Ahh I see how this goes. You attack calling the Virgin Mary a pagan idea and defend your position to do so using a criteria you can't use yourself regarding the most important tool your faith is founded upon.
I think that the belief of PofJ that Jesus passed as a brilliance of light from pregnancy to a child is a Gnostic idea rather.
There is no tying Perpetual Virginity back to any apostolic teaching that I am aware of. On the other hand, this is a practice from paganism.
Either way, even pseudo-epigraphia don't affirm the idea, so my criticism-not my attack, but my criticism- of Sacred Tradition is that it is circumventing known apostolic teaching.
Given the plethora of heterodox ideas that abounded at this time (which in itself is a intutive testimony to the idea that something as extraordinary as a Resurrection historically occurred), this idea of making dogma out of ideas that cannot be tied to apostolic teaching is dangerous.
Sure the idea of spiritual virginity, and the semi-divine Queen of Heaven that grew out of this ideal, was very popular among early Christians. It was popular in the cults of virginity that preceded Christianity. I don't know if Judaism of the time had its own Temple Virgins too. Maybe they did. Usually though, such nazarite vows would not be associated with betrothals to older gentlemen, I don't think.
But I'm the one uncharitable
Yes.
Not to the core. Redemption is still a possibility, I think.

Like I say, beyond the snarkiness, I hear the sound of idols crashing to the ground. A faith based on historic claims of truth intrinsically requires historic evidence for those claims.
The claim is that ours is an apostolic church. I honestly see that the evidence is lacking for making some of the claims made by Catholic Dogma and EO liturgy.
I am not saying that the EV claim was not a very popular and even early in Christian history. I am simply saying that without evidence, it cannot be called apostolic.
And since it is that claim that is driving the interpretation of Scripture toward either the cousin or step-brother theories of Jerome and PofJ, the more natural reading of Scripture would seem to apply here, just as it does in the case of Moses and Miriam and Aaron, for example.
The Scriptural word used for the relationship between Mary and Elizabeth for example is never adelphi, but a word that is commonly translated as relative or cousin.
That word is available to scripture too then, if some degrees of separation are desired for texts where some additional details would not be obvious.

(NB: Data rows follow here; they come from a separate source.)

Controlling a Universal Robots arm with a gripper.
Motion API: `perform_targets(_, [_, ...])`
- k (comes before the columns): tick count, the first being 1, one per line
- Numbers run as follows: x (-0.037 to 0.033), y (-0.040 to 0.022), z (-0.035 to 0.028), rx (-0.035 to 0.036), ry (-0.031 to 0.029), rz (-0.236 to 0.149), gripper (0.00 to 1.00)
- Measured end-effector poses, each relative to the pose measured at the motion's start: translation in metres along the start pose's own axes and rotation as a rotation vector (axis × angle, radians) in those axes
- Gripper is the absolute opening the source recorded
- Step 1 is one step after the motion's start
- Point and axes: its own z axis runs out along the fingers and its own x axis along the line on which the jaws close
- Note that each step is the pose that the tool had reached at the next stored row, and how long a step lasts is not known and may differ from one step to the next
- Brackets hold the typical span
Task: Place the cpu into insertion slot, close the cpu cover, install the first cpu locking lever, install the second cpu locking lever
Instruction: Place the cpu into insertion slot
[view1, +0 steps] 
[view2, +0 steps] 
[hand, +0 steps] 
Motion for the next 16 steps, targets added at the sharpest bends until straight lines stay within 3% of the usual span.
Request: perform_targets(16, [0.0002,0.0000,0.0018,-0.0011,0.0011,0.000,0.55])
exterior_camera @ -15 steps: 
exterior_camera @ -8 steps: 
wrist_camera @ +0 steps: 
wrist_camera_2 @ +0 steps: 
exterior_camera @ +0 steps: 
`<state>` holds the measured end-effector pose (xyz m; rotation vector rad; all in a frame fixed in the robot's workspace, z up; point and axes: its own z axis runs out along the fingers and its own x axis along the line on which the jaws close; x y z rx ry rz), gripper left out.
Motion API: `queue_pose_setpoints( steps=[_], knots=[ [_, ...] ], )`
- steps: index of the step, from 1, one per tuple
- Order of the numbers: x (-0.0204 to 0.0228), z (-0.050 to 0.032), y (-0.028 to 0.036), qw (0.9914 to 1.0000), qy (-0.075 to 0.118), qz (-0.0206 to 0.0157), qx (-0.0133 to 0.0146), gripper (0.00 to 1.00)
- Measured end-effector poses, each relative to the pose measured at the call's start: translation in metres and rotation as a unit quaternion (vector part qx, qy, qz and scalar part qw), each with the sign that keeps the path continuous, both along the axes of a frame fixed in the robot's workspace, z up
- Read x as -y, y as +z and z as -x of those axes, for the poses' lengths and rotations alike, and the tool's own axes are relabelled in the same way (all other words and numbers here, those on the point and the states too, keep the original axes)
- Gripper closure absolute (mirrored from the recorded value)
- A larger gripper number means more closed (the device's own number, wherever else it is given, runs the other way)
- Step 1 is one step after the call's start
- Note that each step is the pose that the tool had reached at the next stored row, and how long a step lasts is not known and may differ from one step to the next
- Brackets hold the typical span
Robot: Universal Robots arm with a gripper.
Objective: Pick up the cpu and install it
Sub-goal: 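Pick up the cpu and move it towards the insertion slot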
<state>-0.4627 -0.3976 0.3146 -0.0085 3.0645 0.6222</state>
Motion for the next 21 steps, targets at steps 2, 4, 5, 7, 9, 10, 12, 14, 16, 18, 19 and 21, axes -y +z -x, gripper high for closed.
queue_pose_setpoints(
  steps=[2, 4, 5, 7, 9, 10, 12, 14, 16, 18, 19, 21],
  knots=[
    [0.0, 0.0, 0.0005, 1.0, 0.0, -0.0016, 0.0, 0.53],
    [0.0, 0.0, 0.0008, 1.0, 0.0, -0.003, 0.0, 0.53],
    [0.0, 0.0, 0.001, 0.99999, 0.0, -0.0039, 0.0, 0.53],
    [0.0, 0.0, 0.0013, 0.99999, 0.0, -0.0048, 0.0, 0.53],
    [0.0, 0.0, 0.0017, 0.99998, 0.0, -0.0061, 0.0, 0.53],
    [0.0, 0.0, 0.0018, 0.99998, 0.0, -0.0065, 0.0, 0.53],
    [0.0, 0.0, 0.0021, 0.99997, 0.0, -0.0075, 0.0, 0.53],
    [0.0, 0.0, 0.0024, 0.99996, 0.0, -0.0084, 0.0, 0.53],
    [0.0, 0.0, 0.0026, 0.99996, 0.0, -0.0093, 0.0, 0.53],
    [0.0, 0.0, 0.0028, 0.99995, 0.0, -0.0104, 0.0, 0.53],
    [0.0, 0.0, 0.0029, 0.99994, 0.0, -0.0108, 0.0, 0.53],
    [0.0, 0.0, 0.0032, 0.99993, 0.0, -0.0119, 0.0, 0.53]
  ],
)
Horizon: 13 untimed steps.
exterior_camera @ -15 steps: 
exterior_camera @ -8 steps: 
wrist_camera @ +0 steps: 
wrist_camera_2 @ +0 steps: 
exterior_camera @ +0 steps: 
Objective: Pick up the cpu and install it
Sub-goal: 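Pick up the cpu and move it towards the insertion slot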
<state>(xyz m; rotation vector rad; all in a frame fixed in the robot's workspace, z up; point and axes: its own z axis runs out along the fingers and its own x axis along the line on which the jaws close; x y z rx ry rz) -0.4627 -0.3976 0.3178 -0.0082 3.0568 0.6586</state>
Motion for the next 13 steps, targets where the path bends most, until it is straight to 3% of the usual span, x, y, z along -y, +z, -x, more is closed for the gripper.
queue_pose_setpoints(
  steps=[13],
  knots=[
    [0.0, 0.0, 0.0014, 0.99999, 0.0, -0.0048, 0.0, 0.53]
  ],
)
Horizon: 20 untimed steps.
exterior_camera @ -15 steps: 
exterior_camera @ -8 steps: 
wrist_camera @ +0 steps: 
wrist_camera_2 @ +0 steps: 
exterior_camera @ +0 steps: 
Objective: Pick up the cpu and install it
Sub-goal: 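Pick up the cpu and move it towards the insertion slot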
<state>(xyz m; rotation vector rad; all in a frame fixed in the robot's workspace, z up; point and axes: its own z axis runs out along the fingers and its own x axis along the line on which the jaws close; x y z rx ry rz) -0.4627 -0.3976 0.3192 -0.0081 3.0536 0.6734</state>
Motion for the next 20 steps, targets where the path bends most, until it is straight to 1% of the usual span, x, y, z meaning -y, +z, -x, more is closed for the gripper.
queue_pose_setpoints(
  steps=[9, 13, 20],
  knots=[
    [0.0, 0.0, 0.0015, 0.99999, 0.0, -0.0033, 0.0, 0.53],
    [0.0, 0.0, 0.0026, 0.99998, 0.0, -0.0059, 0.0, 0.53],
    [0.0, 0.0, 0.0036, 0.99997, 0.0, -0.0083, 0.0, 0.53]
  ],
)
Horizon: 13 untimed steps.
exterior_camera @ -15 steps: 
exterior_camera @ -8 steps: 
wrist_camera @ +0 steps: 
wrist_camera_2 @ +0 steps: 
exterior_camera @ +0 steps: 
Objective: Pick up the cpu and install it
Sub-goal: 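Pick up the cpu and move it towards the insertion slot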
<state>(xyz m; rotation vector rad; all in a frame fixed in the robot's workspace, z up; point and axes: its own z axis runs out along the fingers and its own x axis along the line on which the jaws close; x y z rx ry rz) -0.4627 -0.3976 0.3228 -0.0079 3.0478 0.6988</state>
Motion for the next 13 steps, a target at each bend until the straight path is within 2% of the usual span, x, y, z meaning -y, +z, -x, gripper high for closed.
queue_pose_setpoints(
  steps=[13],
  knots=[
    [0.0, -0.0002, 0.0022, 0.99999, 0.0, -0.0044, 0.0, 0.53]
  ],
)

I have no dogma either way, but a variety of Protestants have made the better arguments here for me, that's all. My own personal bias is not towards Protestantism actually. But my integrity tells me to acknowledge that theirs are the better arguments being put forth in this case
...because I throw it back at you so you can see the hypocrisy of such a statement. Then you play the victim.
I am not playing the victim. I simply try to restrain myself so that the moderators don't have to keep on reminding me that posting is a privilege, and not a right for me here.
And does disagreeing with certain Catholic teachings from Sacred Tradition automatically make everyone else a hypocrite?!!!
I was only talking about your current 66 Book canon, not the other Books included. See, I was even making it easier for you.
I have no problem with the 66 or even more. I think that the decision was a proper one for the church to make. It was a reasoned decision, based on prayer of course, but also the universality of use of these books throughout Christianity, and historic associations with the apostolic traditions.
Like I say, I don't see why that is a problem for anyone.
My debate has never been that the proto be used to create doctrine. So everything else you said there was more of a waste of time than anything.
Well, in a sense, there has been time wasted. But ultimately anything that helps firm my faith and my understanding of the parameters of that faith is not time wasted for me, at least.
PofJ has ideas shared more by the EO than the RCC, for sure.
Like Standing Up already told you, he is helping you to make your case for the Jerome theory here, by so thoroughly debunking the PofJ ideas as false and contradictory to Scripture.
And like CJ repeatedly say, there is nothing in this PofJ that would support the tangentially related Dogma of Mary anyway. It is at best damage control against the idea that neither the birth of Jesus nor the birth of any subsequent brothers did anything to destroy the pristine maidenhead of Mary.
Its ideas did not make it in the RCC liturgy anyways.
So are you willing to move on to Jerome then finally?